** EXERCISE PROMPT **
One line in the listing below contains "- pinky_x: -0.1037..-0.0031". Repeat that line and each line after it exactly, ending with the last one.

** DATA PROVIDED **
------------

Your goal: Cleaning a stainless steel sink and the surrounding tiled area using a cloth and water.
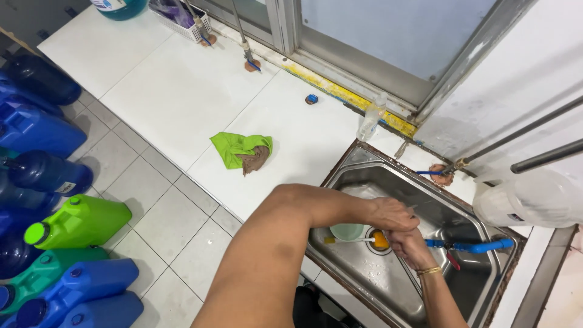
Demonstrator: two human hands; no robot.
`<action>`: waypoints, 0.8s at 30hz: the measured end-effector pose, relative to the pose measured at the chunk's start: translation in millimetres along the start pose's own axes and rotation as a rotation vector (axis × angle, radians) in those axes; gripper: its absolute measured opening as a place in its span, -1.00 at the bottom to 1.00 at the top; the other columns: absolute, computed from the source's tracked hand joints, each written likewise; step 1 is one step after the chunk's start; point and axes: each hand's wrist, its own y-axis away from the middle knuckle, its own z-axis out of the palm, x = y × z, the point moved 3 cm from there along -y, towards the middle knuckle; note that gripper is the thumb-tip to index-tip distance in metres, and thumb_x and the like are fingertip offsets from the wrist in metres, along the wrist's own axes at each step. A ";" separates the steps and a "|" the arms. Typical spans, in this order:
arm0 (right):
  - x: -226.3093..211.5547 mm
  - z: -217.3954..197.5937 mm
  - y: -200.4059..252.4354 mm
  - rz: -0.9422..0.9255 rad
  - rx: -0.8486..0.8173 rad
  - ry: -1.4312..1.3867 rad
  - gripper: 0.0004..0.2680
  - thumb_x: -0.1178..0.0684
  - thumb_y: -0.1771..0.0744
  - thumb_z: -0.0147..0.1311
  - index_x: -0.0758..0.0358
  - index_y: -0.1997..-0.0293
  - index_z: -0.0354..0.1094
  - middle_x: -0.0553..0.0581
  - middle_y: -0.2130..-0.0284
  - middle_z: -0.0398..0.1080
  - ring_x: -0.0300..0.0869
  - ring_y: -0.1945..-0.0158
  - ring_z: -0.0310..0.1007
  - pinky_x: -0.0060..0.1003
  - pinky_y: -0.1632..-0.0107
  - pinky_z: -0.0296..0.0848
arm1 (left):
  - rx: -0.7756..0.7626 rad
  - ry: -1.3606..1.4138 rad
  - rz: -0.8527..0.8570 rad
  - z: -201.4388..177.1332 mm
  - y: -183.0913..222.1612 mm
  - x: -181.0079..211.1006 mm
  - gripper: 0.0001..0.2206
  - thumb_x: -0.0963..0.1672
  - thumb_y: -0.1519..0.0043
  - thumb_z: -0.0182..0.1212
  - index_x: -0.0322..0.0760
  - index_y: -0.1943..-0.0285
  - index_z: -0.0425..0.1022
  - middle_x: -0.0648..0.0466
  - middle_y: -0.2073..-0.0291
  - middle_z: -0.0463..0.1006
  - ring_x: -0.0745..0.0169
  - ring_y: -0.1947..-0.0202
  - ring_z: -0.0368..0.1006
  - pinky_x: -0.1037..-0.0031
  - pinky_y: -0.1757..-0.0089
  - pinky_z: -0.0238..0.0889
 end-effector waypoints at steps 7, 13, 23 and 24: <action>-1.3 5.1 14.7 0.002 0.364 0.605 -0.95 0.30 -0.16 0.09 0.34 0.49 0.30 0.16 0.70 0.25 -0.16 0.65 0.09 -0.26 0.60 -0.02 | -0.440 0.401 -0.460 35.1 9.2 16.0 -0.62 -0.12 -0.23 0.02 -0.33 -0.21 0.17 -0.12 0.10 0.62 -0.10 0.13 0.57 0.12 0.20 0.42; 23.0 -68.4 -1.6 0.153 0.079 0.208 -0.92 0.29 -0.27 0.06 0.31 0.38 0.21 0.05 0.62 0.17 -0.26 0.65 0.01 -0.36 0.64 -0.06 | 0.116 0.449 -0.113 30.2 35.5 0.6 -0.30 -0.30 -0.10 0.25 -0.15 -0.44 0.06 -0.23 -0.27 0.25 -0.26 -0.14 0.40 0.15 0.05 0.52; 11.9 -24.8 13.9 0.309 -0.411 -0.089 -0.85 0.40 -0.31 0.09 0.34 0.12 0.28 0.00 0.57 0.06 -0.36 0.62 -0.06 -0.54 0.66 -0.13 | 0.167 0.031 0.220 -19.0 30.6 11.8 -0.71 -0.15 -0.29 0.25 -0.27 -0.06 0.22 -0.05 0.37 0.45 0.23 0.61 0.41 0.49 0.63 0.32; 10.3 -12.4 17.3 0.316 -0.411 -0.093 -0.85 0.40 -0.31 0.09 0.34 0.12 0.28 0.00 0.57 0.06 -0.36 0.62 -0.06 -0.54 0.66 -0.13 | 0.167 0.039 0.217 -16.0 30.6 13.3 -0.71 -0.15 -0.29 0.25 -0.27 -0.06 0.22 -0.05 0.37 0.45 0.23 0.61 0.41 0.49 0.63 0.32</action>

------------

** FINAL ANSWER **
  - pinky_x: -0.1037..-0.0031
  - pinky_y: -0.1757..-0.0089
  - pinky_z: -0.0238..0.0889
 end-effector waypoints at steps 7, 13, 23 and 24: <action>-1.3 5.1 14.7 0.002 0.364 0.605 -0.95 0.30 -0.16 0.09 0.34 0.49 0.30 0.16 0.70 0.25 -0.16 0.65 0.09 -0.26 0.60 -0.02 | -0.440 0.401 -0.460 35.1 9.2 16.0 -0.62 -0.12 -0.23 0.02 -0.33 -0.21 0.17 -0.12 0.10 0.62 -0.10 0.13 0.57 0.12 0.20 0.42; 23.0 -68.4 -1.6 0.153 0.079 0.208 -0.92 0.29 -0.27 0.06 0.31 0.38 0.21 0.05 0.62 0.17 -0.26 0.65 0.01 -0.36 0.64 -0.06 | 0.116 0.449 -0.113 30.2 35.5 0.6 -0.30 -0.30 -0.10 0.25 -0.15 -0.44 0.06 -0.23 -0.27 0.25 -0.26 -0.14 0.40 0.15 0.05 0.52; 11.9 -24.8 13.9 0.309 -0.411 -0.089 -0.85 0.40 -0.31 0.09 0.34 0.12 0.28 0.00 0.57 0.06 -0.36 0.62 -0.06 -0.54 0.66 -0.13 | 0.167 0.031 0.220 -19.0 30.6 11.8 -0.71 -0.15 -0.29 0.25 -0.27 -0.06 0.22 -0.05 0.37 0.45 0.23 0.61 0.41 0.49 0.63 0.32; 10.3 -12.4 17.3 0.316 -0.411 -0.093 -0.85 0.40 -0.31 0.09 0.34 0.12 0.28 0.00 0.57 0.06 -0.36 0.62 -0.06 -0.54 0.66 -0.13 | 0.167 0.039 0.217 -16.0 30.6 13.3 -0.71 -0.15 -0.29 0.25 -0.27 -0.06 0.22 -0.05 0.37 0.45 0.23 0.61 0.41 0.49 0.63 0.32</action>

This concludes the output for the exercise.